大概の世界であれば、10cm背が伸びた金剛阿含で頂点が取れる筈だ。
『プラス10cmか……ならば、それ相応のデメリットを受けて貰うぞ』
「マジですか」
『トラック転生にて少女を助けた善行は認めるが、それは憑依転生で充分お釣りがくる。さらに求めるなら相応の対価が必要じゃ』
正論だった。
転生なんてそうそうあることじゃないのは誰だって分かる。そこから、さらに注文したにも拘わらずちゃんと方法を考えてくれるんだから、きっとこの神は良い神様なんだろう。

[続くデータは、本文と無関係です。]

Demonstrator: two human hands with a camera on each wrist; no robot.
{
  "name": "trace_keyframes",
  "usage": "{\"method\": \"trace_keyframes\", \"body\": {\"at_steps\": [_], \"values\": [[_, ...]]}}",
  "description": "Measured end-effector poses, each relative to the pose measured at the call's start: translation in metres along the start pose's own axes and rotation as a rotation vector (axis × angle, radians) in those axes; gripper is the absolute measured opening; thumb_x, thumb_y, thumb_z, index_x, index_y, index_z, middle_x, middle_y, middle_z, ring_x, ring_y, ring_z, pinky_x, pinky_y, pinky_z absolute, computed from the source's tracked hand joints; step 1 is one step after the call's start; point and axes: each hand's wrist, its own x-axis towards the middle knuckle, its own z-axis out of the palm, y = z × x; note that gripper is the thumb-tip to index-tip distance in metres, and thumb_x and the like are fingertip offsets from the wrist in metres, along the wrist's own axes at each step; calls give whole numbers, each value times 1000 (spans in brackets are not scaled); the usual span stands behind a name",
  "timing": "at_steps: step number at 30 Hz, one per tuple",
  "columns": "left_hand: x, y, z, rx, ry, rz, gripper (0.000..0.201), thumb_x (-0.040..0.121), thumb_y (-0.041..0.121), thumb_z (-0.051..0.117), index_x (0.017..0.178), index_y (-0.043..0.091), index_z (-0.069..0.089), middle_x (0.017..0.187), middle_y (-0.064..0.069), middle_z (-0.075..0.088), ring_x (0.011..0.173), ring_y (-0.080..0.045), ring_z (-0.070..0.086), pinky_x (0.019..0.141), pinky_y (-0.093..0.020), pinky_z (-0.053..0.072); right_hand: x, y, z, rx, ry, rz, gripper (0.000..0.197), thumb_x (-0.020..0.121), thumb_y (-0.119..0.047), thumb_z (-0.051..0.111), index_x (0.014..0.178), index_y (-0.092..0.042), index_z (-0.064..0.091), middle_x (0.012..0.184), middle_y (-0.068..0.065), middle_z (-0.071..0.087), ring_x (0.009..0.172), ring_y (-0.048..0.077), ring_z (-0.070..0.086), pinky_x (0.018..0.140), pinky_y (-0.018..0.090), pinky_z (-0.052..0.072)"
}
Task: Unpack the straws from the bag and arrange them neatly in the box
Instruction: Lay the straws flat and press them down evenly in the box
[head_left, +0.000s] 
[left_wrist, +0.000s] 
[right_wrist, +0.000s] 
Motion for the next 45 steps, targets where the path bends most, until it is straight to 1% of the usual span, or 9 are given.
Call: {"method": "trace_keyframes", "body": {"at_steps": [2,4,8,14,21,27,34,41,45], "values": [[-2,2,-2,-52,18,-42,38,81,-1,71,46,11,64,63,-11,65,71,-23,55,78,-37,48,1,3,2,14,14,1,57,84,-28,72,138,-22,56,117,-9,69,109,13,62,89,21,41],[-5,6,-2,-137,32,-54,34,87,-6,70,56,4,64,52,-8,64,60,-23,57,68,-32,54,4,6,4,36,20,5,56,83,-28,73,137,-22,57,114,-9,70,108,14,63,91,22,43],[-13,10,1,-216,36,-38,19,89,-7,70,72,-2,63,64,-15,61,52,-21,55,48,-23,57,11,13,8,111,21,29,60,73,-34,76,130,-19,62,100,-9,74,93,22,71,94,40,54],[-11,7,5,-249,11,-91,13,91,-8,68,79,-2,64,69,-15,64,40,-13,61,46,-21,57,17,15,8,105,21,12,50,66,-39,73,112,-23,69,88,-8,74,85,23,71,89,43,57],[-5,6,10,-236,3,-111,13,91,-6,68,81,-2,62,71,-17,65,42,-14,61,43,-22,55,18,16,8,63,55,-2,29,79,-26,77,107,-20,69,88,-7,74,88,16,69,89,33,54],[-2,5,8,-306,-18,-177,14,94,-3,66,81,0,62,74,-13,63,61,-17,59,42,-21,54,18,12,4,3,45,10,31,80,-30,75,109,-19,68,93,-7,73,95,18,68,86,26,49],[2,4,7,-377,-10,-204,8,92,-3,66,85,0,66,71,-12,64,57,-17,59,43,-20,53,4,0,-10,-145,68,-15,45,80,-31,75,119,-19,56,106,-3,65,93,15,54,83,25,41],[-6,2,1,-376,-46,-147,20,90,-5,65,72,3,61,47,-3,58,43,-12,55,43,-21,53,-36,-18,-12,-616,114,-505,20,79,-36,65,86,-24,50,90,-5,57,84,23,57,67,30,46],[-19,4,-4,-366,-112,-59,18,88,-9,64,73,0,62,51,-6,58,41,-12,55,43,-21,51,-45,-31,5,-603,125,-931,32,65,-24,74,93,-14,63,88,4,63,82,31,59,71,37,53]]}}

了承の意味を込めて頷くと、神様はそのデメリットを教えてくれた。
『では、お主が行く【黒子のバスケ】の世界で、『キセキの世代』を含めた帝光中学出身の生徒と、同じチームを組まずに優勝をできない間は、永遠に童貞とする』
…………………………………………はぇ?
『中学時点で勝てなければ、悪縁ばかりが結ばれる人生となり、原作時、つまりは高校1年生の1年間で勝てなければ厄運が襲い続け、高校の3年間でまだ勝てなければ───お主は死ぬ』
し、ししししししし……死ぬぅッ!?
『それでは、見ごたえのある転生ライフを期待しておるぞ』
「いや、ちょ……まっ───」
その言葉を最後に俺の意識は暗闇に包まれた。